A nivel de región, cuando la plaga está presente en forma generalizada y abundante, se origina una "saturación de la demanda del servicio" de aplicación y muchos problemas por fallas de control. Tanto las fallas en el control de Anticarsia, como la subsiguiente rapidéz de su ingesta se traducen en severas defoliaciones en el cultivo, que generalmente no dejan margen de tiempo para la rectificación. Las consecuencias son frecuentes y seguras pérdidas económicas.

Otra característica diferencial respecto de medidora, es que Anticarsia es menos suceptible al complejo de artrópodos benéficos. Esta isoca resulta menos controlada por agentes naturales de control como parasitoides y predadores, en comparación a lo que normalmente ocurre con la isoca medidora.
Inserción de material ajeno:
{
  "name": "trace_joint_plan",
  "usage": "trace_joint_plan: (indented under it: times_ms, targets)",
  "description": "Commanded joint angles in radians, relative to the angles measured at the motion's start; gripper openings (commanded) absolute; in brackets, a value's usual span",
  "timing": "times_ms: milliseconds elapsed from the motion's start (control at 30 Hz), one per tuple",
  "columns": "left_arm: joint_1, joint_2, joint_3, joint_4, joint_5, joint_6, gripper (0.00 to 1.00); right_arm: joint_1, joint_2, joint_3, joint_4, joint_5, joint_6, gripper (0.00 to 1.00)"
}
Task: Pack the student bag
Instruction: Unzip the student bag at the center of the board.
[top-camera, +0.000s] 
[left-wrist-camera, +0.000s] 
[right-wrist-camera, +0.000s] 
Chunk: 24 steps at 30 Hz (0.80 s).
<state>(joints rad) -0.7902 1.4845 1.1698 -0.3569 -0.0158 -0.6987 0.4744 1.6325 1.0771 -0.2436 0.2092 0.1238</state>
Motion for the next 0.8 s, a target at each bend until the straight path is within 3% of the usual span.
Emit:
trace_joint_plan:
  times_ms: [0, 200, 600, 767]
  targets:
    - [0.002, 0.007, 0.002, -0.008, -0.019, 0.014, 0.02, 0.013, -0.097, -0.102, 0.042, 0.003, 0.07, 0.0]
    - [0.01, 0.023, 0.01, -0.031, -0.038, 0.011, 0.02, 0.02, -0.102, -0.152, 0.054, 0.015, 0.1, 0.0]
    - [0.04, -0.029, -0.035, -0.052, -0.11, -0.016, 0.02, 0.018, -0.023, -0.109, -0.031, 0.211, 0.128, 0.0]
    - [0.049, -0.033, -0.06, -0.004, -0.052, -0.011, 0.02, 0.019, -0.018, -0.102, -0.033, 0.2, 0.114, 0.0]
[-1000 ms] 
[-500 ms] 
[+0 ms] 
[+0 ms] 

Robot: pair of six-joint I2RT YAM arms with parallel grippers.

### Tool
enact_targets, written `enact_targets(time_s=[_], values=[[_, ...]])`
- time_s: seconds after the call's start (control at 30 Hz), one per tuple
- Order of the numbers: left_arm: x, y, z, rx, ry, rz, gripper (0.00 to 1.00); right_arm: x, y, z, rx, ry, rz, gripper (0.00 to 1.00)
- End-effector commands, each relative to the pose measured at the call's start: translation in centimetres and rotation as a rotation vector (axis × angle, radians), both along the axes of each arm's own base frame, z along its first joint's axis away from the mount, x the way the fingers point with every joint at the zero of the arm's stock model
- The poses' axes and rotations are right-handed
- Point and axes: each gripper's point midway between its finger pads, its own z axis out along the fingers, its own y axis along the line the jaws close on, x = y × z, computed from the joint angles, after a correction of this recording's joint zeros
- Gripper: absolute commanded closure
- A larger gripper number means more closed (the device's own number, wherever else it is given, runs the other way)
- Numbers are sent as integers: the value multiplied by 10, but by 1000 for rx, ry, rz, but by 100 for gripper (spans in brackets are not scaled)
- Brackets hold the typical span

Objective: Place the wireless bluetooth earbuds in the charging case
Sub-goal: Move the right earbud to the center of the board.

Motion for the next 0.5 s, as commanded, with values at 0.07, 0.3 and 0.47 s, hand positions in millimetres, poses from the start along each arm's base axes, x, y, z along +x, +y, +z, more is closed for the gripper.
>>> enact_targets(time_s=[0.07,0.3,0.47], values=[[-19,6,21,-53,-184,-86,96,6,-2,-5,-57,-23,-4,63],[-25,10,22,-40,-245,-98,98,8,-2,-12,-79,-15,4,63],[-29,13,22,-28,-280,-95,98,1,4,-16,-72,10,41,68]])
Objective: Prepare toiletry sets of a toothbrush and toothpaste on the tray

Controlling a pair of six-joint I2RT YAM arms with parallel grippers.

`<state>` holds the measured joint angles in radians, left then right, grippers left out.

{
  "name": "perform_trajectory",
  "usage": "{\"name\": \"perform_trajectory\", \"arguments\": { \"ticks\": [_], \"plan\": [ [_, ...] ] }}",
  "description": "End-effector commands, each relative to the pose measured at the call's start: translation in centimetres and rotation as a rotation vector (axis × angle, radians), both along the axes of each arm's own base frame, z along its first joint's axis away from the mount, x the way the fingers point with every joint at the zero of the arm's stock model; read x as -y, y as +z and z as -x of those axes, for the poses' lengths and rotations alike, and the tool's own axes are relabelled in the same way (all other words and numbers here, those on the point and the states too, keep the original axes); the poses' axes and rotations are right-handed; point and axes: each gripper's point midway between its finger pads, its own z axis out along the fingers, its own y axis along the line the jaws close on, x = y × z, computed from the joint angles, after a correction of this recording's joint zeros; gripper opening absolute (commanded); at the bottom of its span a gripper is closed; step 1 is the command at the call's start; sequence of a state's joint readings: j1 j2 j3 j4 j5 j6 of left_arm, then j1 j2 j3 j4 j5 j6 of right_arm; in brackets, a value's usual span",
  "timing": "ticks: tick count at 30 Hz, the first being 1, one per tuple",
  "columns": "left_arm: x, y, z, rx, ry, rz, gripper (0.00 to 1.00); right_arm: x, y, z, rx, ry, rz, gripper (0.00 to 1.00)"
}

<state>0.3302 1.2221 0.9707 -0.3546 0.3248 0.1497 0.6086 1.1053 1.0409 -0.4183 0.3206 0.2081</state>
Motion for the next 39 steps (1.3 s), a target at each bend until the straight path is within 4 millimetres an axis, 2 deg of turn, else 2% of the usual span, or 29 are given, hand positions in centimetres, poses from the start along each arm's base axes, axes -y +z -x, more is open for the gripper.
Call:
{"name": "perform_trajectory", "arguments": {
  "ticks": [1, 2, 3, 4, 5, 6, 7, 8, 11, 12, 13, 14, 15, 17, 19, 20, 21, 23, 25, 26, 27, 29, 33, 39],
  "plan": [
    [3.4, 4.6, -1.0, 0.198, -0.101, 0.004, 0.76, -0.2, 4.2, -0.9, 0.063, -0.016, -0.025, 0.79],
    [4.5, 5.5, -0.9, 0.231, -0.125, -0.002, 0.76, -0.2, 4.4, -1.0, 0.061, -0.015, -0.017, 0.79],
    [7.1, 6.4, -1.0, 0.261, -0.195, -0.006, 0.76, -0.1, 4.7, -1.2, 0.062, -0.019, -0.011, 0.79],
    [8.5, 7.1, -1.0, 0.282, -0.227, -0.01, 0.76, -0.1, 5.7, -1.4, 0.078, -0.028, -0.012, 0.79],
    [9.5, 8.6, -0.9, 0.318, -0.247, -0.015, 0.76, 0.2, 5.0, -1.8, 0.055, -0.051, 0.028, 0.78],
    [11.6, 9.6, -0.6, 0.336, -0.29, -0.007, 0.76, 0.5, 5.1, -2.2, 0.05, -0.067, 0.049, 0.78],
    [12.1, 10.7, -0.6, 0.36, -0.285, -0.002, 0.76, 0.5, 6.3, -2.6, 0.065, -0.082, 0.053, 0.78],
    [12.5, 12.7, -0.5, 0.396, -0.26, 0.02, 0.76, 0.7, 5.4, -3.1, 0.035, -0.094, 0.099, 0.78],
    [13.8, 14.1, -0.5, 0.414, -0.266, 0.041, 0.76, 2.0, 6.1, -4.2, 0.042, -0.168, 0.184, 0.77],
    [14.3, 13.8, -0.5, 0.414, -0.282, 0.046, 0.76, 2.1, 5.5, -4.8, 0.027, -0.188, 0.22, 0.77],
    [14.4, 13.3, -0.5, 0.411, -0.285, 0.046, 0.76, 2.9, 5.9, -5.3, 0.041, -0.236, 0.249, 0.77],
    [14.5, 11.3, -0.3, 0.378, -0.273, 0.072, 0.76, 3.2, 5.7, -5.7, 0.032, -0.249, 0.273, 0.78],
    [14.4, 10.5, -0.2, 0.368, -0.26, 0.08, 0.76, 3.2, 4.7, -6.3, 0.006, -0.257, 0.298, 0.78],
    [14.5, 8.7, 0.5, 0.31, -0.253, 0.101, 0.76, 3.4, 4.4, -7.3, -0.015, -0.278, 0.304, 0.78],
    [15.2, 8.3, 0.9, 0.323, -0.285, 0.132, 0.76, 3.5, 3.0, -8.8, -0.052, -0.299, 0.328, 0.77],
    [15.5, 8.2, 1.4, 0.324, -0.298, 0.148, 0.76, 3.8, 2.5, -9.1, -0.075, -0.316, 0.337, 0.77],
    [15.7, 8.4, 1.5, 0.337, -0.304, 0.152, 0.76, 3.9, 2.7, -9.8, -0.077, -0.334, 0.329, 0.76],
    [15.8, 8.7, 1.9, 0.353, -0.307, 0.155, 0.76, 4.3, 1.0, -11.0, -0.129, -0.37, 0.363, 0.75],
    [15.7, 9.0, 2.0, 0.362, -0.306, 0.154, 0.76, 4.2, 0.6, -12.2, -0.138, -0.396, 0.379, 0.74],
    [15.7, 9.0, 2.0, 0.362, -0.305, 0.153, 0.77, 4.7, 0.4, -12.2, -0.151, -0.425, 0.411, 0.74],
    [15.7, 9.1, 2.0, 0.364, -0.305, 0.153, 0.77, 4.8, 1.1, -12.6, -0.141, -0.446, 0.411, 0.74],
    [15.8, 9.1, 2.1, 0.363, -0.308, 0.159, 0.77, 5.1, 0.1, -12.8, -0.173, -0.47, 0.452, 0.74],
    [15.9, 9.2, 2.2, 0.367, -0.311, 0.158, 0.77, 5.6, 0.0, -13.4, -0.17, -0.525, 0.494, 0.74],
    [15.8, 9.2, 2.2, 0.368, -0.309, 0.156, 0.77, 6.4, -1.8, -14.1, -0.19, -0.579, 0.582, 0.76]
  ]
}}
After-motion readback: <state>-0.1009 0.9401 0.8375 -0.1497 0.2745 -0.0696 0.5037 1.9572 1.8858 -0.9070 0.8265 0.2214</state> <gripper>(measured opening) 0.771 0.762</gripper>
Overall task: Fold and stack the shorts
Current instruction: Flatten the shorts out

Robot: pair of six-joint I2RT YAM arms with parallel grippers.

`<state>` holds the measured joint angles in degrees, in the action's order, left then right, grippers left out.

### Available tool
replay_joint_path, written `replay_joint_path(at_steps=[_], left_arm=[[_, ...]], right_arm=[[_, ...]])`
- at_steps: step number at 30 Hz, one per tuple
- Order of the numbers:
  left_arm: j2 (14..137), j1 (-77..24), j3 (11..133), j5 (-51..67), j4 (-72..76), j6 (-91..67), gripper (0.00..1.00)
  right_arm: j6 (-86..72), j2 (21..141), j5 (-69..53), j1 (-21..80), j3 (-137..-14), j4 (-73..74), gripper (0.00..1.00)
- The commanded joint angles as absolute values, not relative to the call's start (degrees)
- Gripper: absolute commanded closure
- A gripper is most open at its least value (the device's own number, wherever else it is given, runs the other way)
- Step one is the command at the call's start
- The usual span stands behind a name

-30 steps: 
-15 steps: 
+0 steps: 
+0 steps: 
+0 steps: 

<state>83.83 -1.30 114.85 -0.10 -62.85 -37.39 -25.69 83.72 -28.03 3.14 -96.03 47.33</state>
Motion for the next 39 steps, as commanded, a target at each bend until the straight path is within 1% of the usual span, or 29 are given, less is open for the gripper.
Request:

La excepción se suele dar en lotes de soja que tengan presencia de otro tipo de agente natural de control: el hongo Nomuraea rileyi.

Dicho entomopatógeno muestra baja frecuencia de aparición; aparición del hongo que está muy ligada a condiciones climáticas excepcionales caracterizadas por períodos prolongados con elevada humedad ambiental, como las registradas en la campaña 2009/10, y en otras como la actual, en la que podría incrementarse este benéfico que enferma y afecta larvas de lepidóptero en soja como anticarsia y medidora. En tal caso, el hongo de referencia podría constituirse en un fundamental controlador biológico natural de ambas isocas.